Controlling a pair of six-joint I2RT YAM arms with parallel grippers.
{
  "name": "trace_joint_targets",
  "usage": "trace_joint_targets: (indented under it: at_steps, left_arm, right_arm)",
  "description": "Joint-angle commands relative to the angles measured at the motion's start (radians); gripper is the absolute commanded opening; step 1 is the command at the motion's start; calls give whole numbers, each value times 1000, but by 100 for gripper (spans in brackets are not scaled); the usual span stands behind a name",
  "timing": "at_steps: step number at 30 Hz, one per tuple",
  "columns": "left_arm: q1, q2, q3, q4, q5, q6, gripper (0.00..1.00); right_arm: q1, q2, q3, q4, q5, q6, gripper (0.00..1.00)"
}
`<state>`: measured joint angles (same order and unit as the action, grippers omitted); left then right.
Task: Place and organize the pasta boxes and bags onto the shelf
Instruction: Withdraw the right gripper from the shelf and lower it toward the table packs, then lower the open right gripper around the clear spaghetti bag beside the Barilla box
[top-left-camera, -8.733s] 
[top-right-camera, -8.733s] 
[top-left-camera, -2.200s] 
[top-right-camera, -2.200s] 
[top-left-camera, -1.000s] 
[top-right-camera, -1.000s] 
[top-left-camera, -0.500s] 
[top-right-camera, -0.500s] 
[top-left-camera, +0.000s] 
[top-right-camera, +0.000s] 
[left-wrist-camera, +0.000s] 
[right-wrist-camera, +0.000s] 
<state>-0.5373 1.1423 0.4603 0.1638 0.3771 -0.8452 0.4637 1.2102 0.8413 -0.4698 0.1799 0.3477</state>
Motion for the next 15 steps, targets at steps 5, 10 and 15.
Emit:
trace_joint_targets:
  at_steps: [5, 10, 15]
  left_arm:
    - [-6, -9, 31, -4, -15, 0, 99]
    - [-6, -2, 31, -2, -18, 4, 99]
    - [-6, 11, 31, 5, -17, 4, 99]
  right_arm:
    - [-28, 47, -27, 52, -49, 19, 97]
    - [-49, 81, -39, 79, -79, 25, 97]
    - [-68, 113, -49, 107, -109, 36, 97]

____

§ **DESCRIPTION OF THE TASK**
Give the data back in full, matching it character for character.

§ **COMPLETED EXERCISE**
Controlling a pair of six-joint I2RT YAM arms with parallel grippers.
{
  "name": "trace_joint_targets",
  "usage": "trace_joint_targets: (indented under it: at_steps, left_arm, right_arm)",
  "description": "Joint-angle commands relative to the angles measured at the motion's start (radians); gripper is the absolute commanded opening; step 1 is the command at the motion's start; calls give whole numbers, each value times 1000, but by 100 for gripper (spans in brackets are not scaled); the usual span stands behind a name",
  "timing": "at_steps: step number at 30 Hz, one per tuple",
  "columns": "left_arm: q1, q2, q3, q4, q5, q6, gripper (0.00..1.00); right_arm: q1, q2, q3, q4, q5, q6, gripper (0.00..1.00)"
}
`<state>`: measured joint angles (same order and unit as the action, grippers omitted); left then right.
Task: Place and organize the pasta boxes and bags onto the shelf
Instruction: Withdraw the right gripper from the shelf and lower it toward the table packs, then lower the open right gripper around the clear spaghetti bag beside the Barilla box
[top-left-camera, -8.733s] 
[top-right-camera, -8.733s] 
[top-left-camera, -2.200s] 
[top-right-camera, -2.200s] 
[top-left-camera, -1.000s] 
[top-right-camera, -1.000s] 
[top-left-camera, -0.500s] 
[top-right-camera, -0.500s] 
[top-left-camera, +0.000s] 
[top-right-camera, +0.000s] 
[left-wrist-camera, +0.000s] 
[right-wrist-camera, +0.000s] 
<state>-0.5373 1.1423 0.4603 0.1638 0.3771 -0.8452 0.4637 1.2102 0.8413 -0.4698 0.1799 0.3477</state>
Motion for the next 15 steps, targets at steps 5, 10 and 15.
Emit:
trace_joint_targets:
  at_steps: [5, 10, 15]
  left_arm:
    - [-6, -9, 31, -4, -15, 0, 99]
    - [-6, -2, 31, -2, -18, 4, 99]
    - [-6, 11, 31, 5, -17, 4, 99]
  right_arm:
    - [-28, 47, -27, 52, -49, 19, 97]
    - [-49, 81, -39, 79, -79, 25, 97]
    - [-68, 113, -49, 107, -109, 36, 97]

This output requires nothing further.